Ezra Pound (1885-1972) was a major figure in the early modernist poetry movement; in fact, some consider him to be the person most responsible for definining the modernist aesthetic in poetry.

Modernist poetry emerged in the early 20th century as a reaction to the flowery excess of Victorian poetry. The modernist poets saw themselves as extending a tradition from earlier periods and cultures such as classical Greek, Chinese and Japanese poetry, medieval Italian writers such as Dante, and English Metaphysical poets such as John Donne.

Pound was born in Idaho and graduated from Hamilton College, New York State. After teaching at Wabash College for two years, he traveled to Spain, Italy and then to England where he married and settled for a time, becoming the London editor of the Little Review in 1917.
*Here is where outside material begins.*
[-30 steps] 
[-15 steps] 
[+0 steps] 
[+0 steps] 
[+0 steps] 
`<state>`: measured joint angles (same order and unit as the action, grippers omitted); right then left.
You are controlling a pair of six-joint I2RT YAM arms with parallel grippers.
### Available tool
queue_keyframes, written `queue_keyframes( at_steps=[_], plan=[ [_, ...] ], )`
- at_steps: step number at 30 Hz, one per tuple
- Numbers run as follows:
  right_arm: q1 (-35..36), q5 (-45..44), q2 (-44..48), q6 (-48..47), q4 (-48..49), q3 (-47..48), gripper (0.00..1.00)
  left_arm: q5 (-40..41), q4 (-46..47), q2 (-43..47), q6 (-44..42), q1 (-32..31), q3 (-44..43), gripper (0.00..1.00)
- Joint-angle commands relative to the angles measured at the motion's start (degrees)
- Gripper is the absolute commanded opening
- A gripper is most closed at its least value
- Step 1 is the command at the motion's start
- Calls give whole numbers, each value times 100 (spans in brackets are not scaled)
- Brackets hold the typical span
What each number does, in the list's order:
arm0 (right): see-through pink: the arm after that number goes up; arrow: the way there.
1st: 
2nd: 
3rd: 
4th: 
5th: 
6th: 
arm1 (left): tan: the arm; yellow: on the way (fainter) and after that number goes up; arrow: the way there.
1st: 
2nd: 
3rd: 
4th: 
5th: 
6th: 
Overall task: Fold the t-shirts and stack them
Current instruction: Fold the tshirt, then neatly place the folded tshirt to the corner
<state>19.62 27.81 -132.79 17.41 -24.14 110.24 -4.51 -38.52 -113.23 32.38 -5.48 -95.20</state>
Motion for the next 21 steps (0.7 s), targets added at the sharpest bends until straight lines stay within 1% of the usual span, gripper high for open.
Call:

In the mid 1920s, disillusioned by the loss of life in World War I and believing economic reform was the only way to prevent further war, he moved to Italy and became involved in Fascist politics. Between 1935 and 1945 he made frequent radio broadcasts from Rome to America, some paid for by the Italian government, criticizing the USA, Roosevelt, Jews and the global economy. He also engaged in a letter writing campaign to US politicians arguing that the war was the result of an international banking conspiracy and that the US should not get involved.

In May 1945 he was arrested and spent months in a US military camp in Pisa, Italy where he suffered a mental breakdown. Considered unfit to stand trial he was incarcerated in a psychiatric hospital in Washington DC for 12 years. He was discharged into his wife's care in 1958 with a diagnosis of permanent and incurable insanity. He returned to Italy where he died, a semi-recluse, in 1972.

He is best remembered for Ripostes (1912), Hugh Selwyn Mauberley (1920), and The Cantos, a 120 section poem written between about 1925 and 1964.